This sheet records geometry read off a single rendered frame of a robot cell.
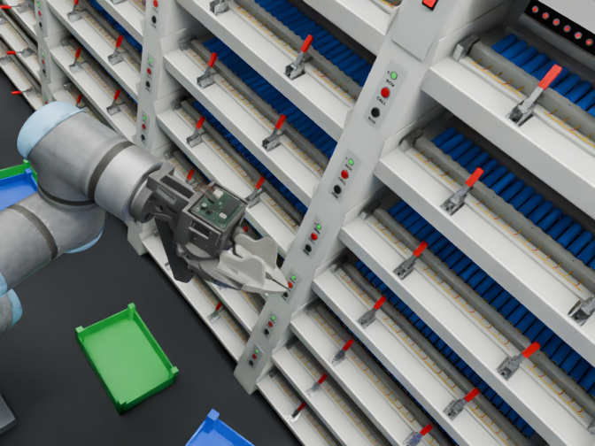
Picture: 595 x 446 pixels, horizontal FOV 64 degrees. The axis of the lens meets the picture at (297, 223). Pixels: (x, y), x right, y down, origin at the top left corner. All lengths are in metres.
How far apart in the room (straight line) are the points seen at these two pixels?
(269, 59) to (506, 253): 0.62
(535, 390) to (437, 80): 0.59
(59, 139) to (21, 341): 1.25
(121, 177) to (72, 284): 1.34
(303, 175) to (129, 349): 0.95
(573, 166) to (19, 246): 0.75
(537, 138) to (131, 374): 1.40
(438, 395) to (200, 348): 0.93
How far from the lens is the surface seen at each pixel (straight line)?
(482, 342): 1.03
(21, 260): 0.69
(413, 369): 1.17
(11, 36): 2.60
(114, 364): 1.76
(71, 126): 0.65
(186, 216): 0.57
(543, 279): 0.91
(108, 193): 0.62
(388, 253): 1.04
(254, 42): 1.14
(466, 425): 1.18
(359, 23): 0.92
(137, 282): 1.93
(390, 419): 1.32
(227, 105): 1.27
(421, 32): 0.84
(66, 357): 1.78
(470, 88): 0.84
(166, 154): 1.64
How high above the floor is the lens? 1.58
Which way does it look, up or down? 43 degrees down
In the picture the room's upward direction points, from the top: 24 degrees clockwise
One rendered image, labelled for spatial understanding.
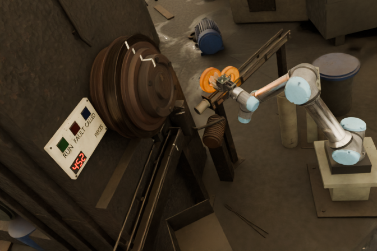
● ● ● ●
* [Task prompt] The lines from the one holding "(186, 216): 0.57" through the end of the entries are to be transcribed exactly, both ends included, with the pictures left out.

* [Finished task]
(186, 216): 0.57
(543, 279): 0.91
(108, 193): 0.62
(388, 253): 1.04
(254, 42): 1.14
(466, 425): 1.18
(359, 23): 0.92
(137, 282): 1.93
(390, 419): 1.32
(227, 105): 1.27
(421, 32): 0.84
(66, 357): 1.78
(470, 88): 0.84
(166, 154): 1.64
How high above the floor is the lens? 1.58
Which way does it look, up or down? 43 degrees down
In the picture the room's upward direction points, from the top: 24 degrees clockwise
One rendered image, labelled for spatial understanding.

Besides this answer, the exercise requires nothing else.